## TO DO
Print the listing as it stands, omitting all images.

[SUPPLIED INFORMATION — start]

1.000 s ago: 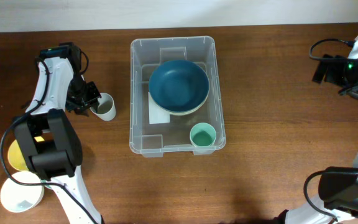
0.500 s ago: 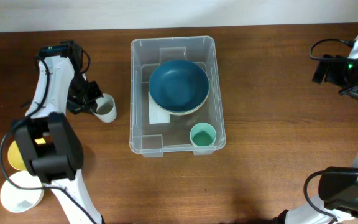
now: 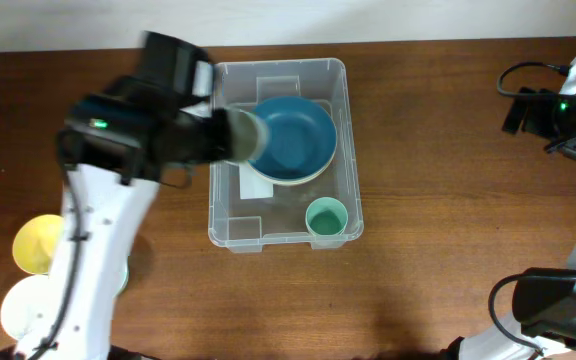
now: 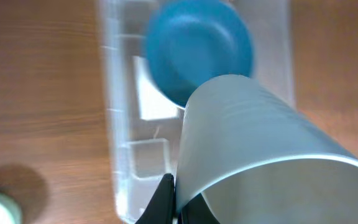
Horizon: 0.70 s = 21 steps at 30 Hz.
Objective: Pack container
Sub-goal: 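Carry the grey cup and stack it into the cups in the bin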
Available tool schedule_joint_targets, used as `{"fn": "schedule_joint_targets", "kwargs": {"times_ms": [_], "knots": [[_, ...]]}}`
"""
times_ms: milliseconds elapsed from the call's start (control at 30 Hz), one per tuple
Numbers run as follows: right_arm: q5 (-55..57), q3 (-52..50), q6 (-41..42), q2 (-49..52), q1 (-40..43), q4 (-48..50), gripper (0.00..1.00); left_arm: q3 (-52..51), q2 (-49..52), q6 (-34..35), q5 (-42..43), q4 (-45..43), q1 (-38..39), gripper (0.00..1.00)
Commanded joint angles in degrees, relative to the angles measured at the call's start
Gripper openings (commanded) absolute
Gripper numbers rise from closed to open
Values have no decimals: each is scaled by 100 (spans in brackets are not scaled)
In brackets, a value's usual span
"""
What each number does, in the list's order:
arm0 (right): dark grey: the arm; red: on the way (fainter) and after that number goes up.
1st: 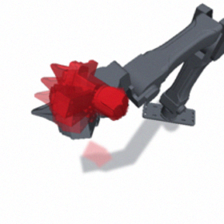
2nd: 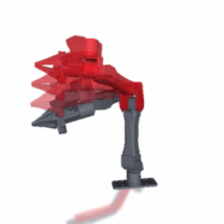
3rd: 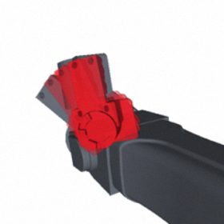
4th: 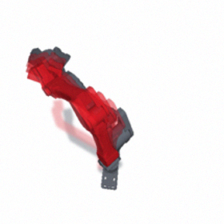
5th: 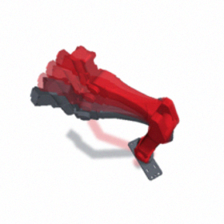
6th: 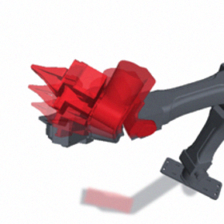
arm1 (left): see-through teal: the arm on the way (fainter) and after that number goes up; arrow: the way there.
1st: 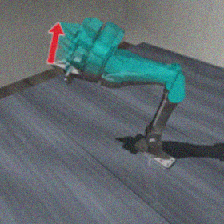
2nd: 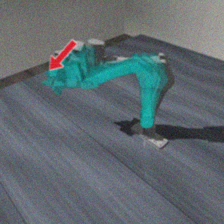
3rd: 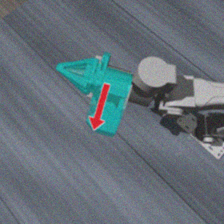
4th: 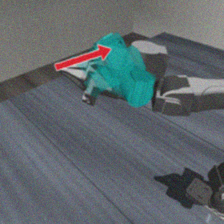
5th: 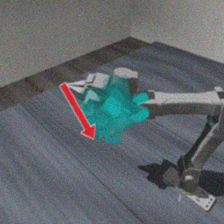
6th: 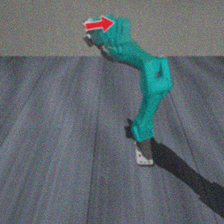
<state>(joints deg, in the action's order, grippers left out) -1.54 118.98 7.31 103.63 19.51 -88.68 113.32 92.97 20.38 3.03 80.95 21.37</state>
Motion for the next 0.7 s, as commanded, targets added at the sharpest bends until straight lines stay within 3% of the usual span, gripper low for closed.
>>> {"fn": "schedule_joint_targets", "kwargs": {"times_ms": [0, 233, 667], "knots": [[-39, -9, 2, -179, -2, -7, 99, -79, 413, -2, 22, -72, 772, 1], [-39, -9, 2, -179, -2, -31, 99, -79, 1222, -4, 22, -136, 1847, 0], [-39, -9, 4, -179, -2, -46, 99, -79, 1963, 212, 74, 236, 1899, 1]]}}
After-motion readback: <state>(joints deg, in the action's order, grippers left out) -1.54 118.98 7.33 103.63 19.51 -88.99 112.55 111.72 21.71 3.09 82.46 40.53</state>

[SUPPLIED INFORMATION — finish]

## ANSWER TO THIS TASK
1.000 s ago: 
0.500 s ago: 
now: 
now: 
Horizon: 0.70 s = 21 steps at 30 Hz.
Objective: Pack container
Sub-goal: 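Carry the grey cup and stack it into the cups in the bin
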Available tool schedule_joint_targets, used as `{"fn": "schedule_joint_targets", "kwargs": {"times_ms": [_], "knots": [[_, ...]]}}`
"""
times_ms: milliseconds elapsed from the call's start (control at 30 Hz), one per tuple
Numbers run as follows: right_arm: q5 (-55..57), q3 (-52..50), q6 (-41..42), q2 (-49..52), q1 (-40..43), q4 (-48..50), gripper (0.00..1.00); left_arm: q3 (-52..51), q2 (-49..52), q6 (-34..35), q5 (-42..43), q4 (-45..43), q1 (-38..39), gripper (0.00..1.00)
Commanded joint angles in degrees, relative to the angles measured at the call's start
Gripper openings (commanded) absolute
Gripper numbers rise from closed to open
Values have no decimals: each is scaled by 100 (spans in brackets are not scaled)
In brackets, a value's usual span
"""
What each number does, in the list's order:
arm0 (right): dark grey: the arm; red: on the way (fainter) and after that number goes up.
1st: 
2nd: 
3rd: 
4th: 
5th: 
6th: 
arm1 (left): see-through teal: the arm on the way (fainter) and after that number goes up; arrow: the way there.
1st: 
2nd: 
3rd: 
4th: 
5th: 
6th: 
<state>(joints deg, in the action's order, grippers left out) -1.54 118.98 7.31 103.63 19.51 -88.68 113.32 92.97 20.38 3.03 80.95 21.37</state>
Motion for the next 0.7 s, as commanded, targets added at the sharpest bends until straight lines stay within 3% of the usual span, gripper low for closed.
>>> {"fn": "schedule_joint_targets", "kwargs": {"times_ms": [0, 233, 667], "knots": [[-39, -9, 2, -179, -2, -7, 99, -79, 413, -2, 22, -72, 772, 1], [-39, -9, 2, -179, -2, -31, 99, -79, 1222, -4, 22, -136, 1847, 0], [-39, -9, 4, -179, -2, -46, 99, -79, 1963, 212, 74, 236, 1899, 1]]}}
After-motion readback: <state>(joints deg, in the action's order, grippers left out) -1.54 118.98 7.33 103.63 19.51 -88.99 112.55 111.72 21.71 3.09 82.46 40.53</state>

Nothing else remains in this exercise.